As mentioned earlier, all three processors are based on the same chiplet-based architecture used in AMD’s desktop chips. So, like its desktop cousins, the Fire Range Ryzen laptop processors also saw the same generational improvements in TDP – all three Ryzen 9 9000 HX series processors comes with a 54W TDP rating, a notable decrease from the 75W+ TDP of the previous generation.
On the graphics front, AMD has opted to include its RDNA 2 integrated GPU, which offers basic capabilities but is unlikely to handle high-end gaming workloads. That’s understandable, since all high-performance laptops, whether it’s Intel or AMD powered, rely on discrete GPUs from NVIDIA or AMD for gaming or other high intensity content creation tasks anyway.
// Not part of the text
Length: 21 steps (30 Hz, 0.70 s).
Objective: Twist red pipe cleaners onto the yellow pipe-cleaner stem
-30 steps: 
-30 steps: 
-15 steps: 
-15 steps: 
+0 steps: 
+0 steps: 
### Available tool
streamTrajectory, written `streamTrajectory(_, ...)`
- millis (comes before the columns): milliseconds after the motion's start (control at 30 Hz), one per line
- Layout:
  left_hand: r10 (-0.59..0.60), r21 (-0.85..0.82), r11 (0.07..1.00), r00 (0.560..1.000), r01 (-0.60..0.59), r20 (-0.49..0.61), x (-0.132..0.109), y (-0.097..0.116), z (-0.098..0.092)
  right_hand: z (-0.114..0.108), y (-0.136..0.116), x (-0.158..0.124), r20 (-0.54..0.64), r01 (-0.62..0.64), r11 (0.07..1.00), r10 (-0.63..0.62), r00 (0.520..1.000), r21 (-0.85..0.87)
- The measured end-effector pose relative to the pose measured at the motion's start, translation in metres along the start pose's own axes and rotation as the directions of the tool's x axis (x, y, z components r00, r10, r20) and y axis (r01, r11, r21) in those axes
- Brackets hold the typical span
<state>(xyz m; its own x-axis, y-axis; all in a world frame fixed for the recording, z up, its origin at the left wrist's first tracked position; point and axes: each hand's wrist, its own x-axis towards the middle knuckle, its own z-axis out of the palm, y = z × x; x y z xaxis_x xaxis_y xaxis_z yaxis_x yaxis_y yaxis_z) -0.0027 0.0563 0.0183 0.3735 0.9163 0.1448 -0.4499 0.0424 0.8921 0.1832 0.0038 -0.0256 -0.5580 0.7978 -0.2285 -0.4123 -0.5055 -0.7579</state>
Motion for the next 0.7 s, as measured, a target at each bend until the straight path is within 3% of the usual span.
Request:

AMD has not disclosed specific laptop models that will feature these chips, but the company has hinted at a broader rollout than previous generations when it launchs in H1 2025. Last year’s Ryzen 9 7945HX3D was limited to a handful of premium laptops, such as the ROG Strix Scar, so it remains to be seen if AMD can convince other laptop brands to adopt these mobile processors over what Intel’s mobile platforms. AMD has seriously bruised Intel in the consumer desktop space with its Ryzen 9000 series, and it’ll be interesting to see if it can do the same in the laptop space.